Desafios para reduzir os casos de assédio sexual
Enviada em 23/08/2019
No século XIX, o Romantismo transmitia, pela representação de personagens literárias, uma conduta de submissão feminina. Nos dias atuais, a escritora nigeriana Chimamanda alega que o problema do gênero consiste em descrever como devemos ser, em vez de reconhecer quem somos; o que comprova um modelo arcaico enraizado na sociedade. Neste sentido, a cultura de assédio no Brasil é fruto de reflexos históricos e, para garantir o respeito e liberdade à mulher, intervenções
Primeiramente, ao longo da formação do território brasileiro, o patriarcalismo sempre esteve presente, como por exemplo na posição do “Senhor do Engenho”, consequentemente foi criada uma noção de inferioridade da mulher em relação ao homem. Dessa forma, muitas pessoas julgam ser correto tratar o sexo feminino de maneira diferenciada e até desrespeitosa. Em 2016, a revista “Veja” entrevistou a esposa do deputado Michel Temer, em uma reportagem intitulada como: “bela, recatada e do lar”. Tal título unifica o papel da mulher, pois o machismo justifica que aquelas que desviem deste padrão ao usarem roupas curtas e saírem desacompanhadas estão propícias ao abuso.

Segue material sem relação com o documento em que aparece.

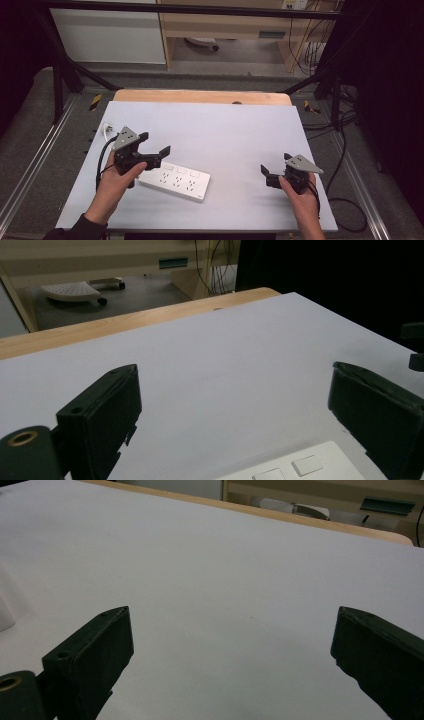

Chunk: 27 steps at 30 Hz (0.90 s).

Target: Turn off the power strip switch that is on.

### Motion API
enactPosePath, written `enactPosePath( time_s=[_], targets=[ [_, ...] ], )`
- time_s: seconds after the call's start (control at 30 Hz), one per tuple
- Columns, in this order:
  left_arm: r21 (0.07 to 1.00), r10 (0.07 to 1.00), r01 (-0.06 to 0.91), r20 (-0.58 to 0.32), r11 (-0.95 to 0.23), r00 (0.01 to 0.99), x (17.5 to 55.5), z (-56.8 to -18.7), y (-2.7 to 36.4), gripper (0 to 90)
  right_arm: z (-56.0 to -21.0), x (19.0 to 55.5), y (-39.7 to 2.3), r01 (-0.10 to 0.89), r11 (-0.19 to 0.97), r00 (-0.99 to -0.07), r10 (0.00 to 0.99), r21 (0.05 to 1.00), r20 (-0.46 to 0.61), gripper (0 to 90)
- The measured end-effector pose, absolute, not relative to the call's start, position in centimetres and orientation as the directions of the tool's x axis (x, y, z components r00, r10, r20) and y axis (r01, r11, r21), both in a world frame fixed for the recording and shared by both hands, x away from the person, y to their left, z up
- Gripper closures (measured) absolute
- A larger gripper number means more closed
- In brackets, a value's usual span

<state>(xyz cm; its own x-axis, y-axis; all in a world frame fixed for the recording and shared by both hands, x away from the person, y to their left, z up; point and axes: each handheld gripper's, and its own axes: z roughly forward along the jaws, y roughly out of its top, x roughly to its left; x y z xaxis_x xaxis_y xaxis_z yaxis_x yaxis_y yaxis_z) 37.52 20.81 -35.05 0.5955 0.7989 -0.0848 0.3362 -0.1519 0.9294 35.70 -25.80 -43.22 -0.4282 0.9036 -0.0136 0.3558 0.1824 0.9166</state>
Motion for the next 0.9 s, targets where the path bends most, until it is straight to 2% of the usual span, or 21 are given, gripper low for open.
enactPosePath(
  time_s=[0.47, 0.9],
  targets=[
    [0.925, 0.803, 0.337, -0.063, -0.176, 0.592, 37.8, -36.0, 20.6, 13.3, -43.3, 35.8, -25.8, 0.361, 0.187, -0.424, 0.905, 0.914, -0.017, 3.9],
    [0.922, 0.812, 0.349, -0.07, -0.169, 0.58, 37.9, -36.8, 20.9, 25.7, -43.3, 35.8, -25.8, 0.36, 0.194, -0.428, 0.904, 0.913, -0.023, 3.9]
  ],
)
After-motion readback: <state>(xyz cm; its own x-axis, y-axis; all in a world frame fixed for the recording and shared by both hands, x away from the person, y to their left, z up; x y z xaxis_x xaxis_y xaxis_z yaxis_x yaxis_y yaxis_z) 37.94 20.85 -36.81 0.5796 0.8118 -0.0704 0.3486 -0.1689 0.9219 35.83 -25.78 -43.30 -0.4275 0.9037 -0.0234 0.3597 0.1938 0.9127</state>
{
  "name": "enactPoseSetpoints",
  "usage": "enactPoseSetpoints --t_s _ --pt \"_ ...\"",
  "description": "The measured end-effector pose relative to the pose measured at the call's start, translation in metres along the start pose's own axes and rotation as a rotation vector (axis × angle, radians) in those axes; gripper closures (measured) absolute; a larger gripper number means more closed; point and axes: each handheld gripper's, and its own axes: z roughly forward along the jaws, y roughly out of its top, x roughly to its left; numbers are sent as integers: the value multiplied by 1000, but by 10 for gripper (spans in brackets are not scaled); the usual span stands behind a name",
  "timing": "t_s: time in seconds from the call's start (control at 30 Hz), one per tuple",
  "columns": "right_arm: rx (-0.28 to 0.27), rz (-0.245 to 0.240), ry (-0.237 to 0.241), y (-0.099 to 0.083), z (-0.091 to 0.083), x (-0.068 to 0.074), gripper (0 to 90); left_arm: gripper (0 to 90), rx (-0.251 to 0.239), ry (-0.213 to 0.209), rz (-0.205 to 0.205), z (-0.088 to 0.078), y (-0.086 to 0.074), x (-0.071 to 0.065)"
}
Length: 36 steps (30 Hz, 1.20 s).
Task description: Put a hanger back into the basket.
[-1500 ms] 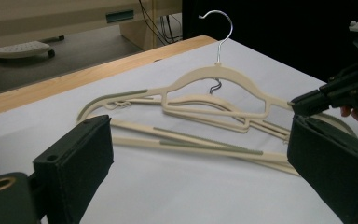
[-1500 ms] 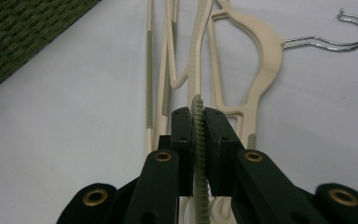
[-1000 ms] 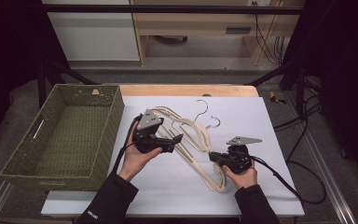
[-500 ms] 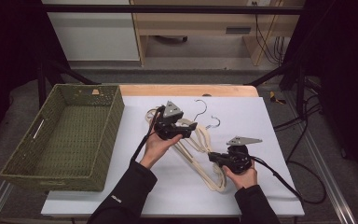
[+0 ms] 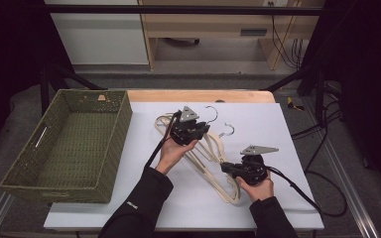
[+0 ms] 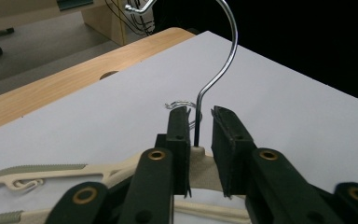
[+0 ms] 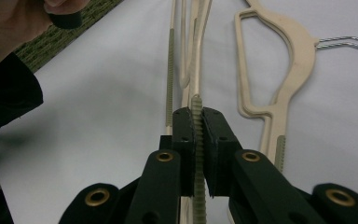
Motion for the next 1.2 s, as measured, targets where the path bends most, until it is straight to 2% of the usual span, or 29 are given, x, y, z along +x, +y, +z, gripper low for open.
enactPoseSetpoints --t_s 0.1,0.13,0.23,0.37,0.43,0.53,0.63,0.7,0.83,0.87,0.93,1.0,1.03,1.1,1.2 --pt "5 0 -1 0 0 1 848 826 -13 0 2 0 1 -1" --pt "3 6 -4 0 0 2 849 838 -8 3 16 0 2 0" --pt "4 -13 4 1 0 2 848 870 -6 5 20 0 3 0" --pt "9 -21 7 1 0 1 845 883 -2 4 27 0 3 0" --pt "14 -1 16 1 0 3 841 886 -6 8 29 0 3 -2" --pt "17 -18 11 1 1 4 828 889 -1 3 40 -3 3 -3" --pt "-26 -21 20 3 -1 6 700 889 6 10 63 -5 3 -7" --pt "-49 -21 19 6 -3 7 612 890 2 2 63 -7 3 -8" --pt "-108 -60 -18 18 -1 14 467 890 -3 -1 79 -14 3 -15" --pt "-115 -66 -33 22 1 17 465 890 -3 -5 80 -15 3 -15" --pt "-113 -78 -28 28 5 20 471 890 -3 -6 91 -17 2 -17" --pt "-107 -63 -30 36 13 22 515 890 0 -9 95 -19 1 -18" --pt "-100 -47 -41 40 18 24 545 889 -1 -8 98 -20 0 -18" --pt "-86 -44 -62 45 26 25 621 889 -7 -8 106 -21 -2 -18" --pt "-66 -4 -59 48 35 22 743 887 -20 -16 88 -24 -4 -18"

Além dessa visão segregacionista, a lentidão e a burocracia do sistema punitivo colaboram com a permanência das inúmeras formas de agressão. Nas ruas, festas e até no ambiente de trabalho, as puxadas no cabelo e as tentativas de reprimir a vítima à violência sexual são ações que se naturalizaram, já que acontecem cotidianamente na vida de muitas mulheres. Segundo pesquisa dos institutos Patrícia Galvão e Locomotiva, 97% das mulheres já sofreram algum tipo de assédio. Com o propósito de engajar jovens e adultas contra a sensação de impunidade, campanhas virtuais como “Meu Primeiro Assédio” e “Vamos juntas?” percorreram o Facebook e o Twitter a fim de denunciar as opressões vividas, trocar experiências e atrair a atenção da mídia e das pessoas para conterem esse mal.
Pode-se perceber, portanto, que as raízes históricas e ideológicas brasileiras dificultam a erradicação do assédio contra a mulher no país. Para que essa erradicação seja possível, é necessário que as mídias deixem de utilizar sua capacidade de propagação de informação para promover a objetificação da mulher e passe a usá-la para difundir campanhas governamentais para a denúncia de agressão e abusos contra o sexo feminino. Ademais, é preciso que o Poder Legislativo crie um projeto de lei para aumentar a punição de agressores e assediadores, para que seja possível diminuir a reincidência. Quem sabe, assim, o fim do assédio deixe de ser uma utopia para o Brasil e tenha o reconhecimento do livre-arbítrio feminino, como anseia Chimamanda.